L'ancien enquêteur-vedette du Service de police de la Ville de Montréal Benoît Roberge a écopé huit ans de prison pour avoir vendu des informations aux Hells Angels.

Le juge Robert Marchi lui a imposé cette peine vendredi au palais de justice de Montréal, suivant ainsi la recommandation commune de la poursuite et de la défense.

«L'accusé, par ses agissements, a détruit sa vie, mais encore pire, encore plus triste, celle de sa famille. Il a trahi sa famille, il a trahi des amitiés. Il a trahi la confiance de ses collègues. Il a trahi le système judiciaire. Il vivra le reste de ses jours avec la honte qui devrait accompagner un tel gâchis. Un gâchis inqualifiable dont il est le seul responsable», a dit le juge Marchi.

Assis dans le box des accusés, la taupe a fixé le sol durant pratiquement toute la durée de l'audience.

Benoît Roberge a plaidé coupable à deux chefs d'accusation d'abus de confiance et de gangstérisme le mois dernier. Les crimes se sont déroulés sur une période de 5 mois, soit entre le 1er octobre 2012 et le 1er mars 2013.

Le policier était passible d'une peine maximale de 10 ans de prison pour ses crimes. Cette peine est «très exemplaire», a indiqué l'avocat de Roberge, Me Richard Perras, à sa sortie de la salle d'audience.

Le juge a accepté de déduire la période de détention préventive, calculée à raison d'une journée et demie pour chaque journée de détention puisque Roberge a connu des conditions de détention difficiles en raison de son statut de policier. Il lui reste donc sept ans et trois mois à purger. Il devra purger la moitié de sa peine avant d'être admissible à une libération conditionnelle.

En vendant de l'information au Hells Angel René Charlebois, le policier a mis en péril la vie d'informateurs de police en plus de compromettre des enquêtes d'envergure. 

«Le trafic de stupéfiants est payant. Le châtiment infligé aux indicateurs de police clandestins qui tentent de réunir des preuves est souvent d'une cruauté répugnante. Et cela, l'accusé le sait plus que tout autre», a précisé le magistrat lors de la lecture de son jugement.

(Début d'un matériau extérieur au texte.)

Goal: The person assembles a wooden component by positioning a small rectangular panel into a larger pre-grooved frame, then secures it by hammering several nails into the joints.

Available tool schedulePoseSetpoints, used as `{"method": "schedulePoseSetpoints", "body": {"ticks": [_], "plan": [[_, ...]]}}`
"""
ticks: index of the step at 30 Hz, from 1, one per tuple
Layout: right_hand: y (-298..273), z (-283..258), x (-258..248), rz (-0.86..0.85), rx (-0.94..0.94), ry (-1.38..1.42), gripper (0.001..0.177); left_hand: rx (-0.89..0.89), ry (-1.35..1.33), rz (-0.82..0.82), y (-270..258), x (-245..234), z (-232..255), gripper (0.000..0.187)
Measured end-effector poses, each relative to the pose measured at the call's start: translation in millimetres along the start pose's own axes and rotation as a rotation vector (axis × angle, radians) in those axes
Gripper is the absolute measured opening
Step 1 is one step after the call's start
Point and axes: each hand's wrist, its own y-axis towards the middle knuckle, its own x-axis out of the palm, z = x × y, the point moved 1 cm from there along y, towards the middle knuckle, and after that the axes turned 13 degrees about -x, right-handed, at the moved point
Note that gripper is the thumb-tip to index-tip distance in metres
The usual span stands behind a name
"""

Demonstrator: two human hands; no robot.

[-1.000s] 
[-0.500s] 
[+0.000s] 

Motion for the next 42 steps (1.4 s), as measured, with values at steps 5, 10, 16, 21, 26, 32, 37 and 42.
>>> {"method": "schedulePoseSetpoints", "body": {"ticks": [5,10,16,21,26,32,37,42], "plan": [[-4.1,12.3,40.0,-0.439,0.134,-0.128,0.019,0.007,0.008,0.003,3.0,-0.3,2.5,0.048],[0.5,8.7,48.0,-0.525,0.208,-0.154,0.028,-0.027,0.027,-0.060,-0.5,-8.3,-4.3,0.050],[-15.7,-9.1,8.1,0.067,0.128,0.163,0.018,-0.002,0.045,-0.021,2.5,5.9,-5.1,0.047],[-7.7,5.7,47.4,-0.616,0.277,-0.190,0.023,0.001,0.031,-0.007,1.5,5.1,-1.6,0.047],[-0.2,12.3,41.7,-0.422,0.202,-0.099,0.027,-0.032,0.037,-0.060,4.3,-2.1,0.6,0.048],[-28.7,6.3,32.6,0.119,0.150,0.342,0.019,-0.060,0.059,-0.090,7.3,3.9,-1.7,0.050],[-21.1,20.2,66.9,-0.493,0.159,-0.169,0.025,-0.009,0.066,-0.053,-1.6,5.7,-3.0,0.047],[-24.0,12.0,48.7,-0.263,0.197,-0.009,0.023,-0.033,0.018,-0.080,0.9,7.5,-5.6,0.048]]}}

Des suspects dans des enquêtes ont réussi à prendre la fuite avant les frappes policières grâce aux informations qu'il a refilées au motard.

La taupe aurait ainsi donné «200 noms» aux Hells Angels, selon le témoin principal de la Couronne qu'une ordonnance du tribunal nous empêche de nommer. Ce témoin a remis à la police 10 conversations téléphoniques enregistrées entre Charlebois et Roberge, à l'insu de ce dernier.

Des conversions qui font «frémir»

«Le contenu de ces conversations, tel que relaté par le procureur de la poursuite, fait littéralement frémir et est absolument inqualifiable. En effet, on peut difficilement imaginer pire comportement de la part d'un agent de la paix, en qui l'État a placé toute sa confiance. Particulièrement pour un policier comme l'accusé qui a fait carrière dans le domaine de la lutte au crime organisé, notamment aux motards criminalisés, et qui savait trop bien ce que pouvaient faire Charlebois et l'organisation qu'il représentait des renseignements qu'il lui vendait», a souligné le magistrat.

Au moment où il a reconnu sa culpabilité, le mois dernier, Roberge a dit qu'il avait agi sous «l'influence de menaces et de chantage», le Hells Charlebois l'ayant présumément menacé de s'en prendre à sa famille immédiate. 

Le juge n'a pas semblé accorder beaucoup de crédibilité à ces explications. «Il est pour le moins étonnant d'entendre un policier comme l'accusé, habitué à côtoyer et à faire face aux membres du crime organisé, notamment les bandes de motards criminalisés, dire qu'il a ainsi accepté, lors d'une simple conversation téléphonique, de transmettre des informations aussi sensibles à Charlebois, d'autant que l'accusé a continué à lui vendre des informations», a dit le juge Marchi.

Le policier aurait récolté environ 125 000$ pour livrer des informations au crime organisé, selon la preuve.